Weights Adaptation Optimization of Heterogeneous Epidemic Spreading Networks: A Constrained Cooperative Coevolution Strategy
Yun Feng, Bing-Chuan Wang
TL;DR
The paper tackles dynamic constrained optimization of edge weights in heterogeneous SIS networks modeled by mean-field NIMFA, aiming to minimize infection cost over time under a budget on weight adaptation. It introduces a Constrained Cooperative Coevolution ($C^3$) framework to decompose the high-dimensional problem and couples it with Differential Evolution variants, notably NSDE, along with an $\epsilon$-constraint handling scheme.

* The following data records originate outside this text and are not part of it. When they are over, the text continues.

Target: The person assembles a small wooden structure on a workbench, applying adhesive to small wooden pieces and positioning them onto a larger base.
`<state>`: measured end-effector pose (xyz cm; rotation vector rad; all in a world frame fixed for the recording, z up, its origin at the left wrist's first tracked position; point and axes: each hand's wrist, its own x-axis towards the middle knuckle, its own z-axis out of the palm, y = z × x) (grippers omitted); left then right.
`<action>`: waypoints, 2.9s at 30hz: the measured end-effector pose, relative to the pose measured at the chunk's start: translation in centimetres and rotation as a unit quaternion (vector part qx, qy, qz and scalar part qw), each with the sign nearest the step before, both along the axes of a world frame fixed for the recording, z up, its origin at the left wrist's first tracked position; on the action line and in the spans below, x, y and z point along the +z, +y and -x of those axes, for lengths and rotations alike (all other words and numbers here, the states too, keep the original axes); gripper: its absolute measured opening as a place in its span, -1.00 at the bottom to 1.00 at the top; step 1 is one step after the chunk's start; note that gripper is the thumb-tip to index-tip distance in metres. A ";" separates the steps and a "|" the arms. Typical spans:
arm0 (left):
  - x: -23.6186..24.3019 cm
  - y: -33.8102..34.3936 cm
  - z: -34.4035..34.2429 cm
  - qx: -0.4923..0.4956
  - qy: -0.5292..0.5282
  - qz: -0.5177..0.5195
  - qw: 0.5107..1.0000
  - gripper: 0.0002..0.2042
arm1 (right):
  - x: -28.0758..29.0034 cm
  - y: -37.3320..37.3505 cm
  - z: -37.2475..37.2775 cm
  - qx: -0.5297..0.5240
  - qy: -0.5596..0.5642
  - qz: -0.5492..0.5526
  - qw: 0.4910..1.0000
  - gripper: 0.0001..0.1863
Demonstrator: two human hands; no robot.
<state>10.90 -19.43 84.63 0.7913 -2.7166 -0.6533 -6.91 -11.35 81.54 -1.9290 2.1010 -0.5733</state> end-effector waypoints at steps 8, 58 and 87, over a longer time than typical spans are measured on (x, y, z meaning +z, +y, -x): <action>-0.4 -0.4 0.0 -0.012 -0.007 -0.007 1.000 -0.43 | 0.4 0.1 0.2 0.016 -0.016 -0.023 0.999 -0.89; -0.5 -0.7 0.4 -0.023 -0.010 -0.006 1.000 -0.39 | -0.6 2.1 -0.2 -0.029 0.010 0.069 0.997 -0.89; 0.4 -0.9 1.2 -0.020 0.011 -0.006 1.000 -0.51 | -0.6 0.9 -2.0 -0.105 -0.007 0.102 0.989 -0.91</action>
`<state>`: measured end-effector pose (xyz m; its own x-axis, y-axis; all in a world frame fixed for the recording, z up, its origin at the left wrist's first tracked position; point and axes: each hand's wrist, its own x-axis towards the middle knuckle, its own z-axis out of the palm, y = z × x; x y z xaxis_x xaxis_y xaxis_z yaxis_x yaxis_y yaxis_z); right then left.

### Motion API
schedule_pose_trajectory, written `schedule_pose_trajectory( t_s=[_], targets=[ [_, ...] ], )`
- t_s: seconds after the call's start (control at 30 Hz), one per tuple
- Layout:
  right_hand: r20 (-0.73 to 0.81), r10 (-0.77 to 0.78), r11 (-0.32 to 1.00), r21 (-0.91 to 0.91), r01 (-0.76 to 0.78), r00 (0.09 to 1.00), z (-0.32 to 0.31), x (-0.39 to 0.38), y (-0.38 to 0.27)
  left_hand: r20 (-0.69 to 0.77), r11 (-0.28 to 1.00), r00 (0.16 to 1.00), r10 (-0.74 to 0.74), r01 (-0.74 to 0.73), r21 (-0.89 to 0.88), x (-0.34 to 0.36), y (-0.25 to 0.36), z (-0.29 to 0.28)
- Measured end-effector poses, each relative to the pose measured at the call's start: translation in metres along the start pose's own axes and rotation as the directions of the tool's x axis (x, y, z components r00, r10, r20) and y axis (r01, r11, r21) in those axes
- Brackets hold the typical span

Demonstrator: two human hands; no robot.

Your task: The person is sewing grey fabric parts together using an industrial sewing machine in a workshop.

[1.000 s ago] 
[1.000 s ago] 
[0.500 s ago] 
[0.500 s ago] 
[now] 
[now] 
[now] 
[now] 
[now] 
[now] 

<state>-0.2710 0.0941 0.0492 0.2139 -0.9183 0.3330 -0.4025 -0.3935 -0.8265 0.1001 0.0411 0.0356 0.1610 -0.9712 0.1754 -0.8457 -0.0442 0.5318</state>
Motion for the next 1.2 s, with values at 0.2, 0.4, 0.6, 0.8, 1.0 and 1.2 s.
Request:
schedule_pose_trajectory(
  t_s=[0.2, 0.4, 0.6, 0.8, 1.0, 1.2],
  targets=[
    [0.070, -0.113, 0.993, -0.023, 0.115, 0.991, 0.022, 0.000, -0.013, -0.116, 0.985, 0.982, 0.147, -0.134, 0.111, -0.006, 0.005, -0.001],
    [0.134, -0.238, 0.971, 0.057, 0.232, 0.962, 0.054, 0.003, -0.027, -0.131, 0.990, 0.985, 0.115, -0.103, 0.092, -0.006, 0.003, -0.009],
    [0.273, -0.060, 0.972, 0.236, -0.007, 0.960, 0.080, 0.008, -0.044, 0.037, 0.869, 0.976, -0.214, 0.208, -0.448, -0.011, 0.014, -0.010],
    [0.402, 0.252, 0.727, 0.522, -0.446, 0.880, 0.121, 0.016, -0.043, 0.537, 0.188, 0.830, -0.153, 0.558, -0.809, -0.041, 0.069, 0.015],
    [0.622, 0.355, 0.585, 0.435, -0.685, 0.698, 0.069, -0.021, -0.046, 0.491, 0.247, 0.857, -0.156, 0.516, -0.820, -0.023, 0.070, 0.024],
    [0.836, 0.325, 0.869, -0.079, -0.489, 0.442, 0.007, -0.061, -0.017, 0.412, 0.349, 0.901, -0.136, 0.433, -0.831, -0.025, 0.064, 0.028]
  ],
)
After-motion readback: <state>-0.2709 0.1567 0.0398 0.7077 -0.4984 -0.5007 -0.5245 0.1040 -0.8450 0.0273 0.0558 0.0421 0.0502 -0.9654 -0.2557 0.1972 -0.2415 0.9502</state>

The proposed NSDE-$C^3$ method is evaluated on a Barabási–Albert network (N=20), showing superior performance in reducing infection levels while respecting the adaptation budget compared to baseline strategies. The results highlight the potential of cooperative coevolution and constrained evolutionary search for practical network-based epidemic control, with future work on online deployment and extensions to broader epidemic dynamics.
Abstract
In this paper, the dynamic constrained optimization problem of weights adaptation for heterogeneous epidemic spreading networks is investigated. Due to the powerful ability of searching global optimum, evolutionary algorithms are employed as the optimizers. One major difficulty is that the dimension of the problem is increasing exponentially with the network size and most existing evolutionary algorithms cannot achieve satisfiable performance on large-scale optimization problems. To address this issue, a novel constrained cooperative coevolution ($C^3$) strategy, which can separate the original large-scale problem into different subcomponents, is employed to achieve the trade-off between the constraint and objective function.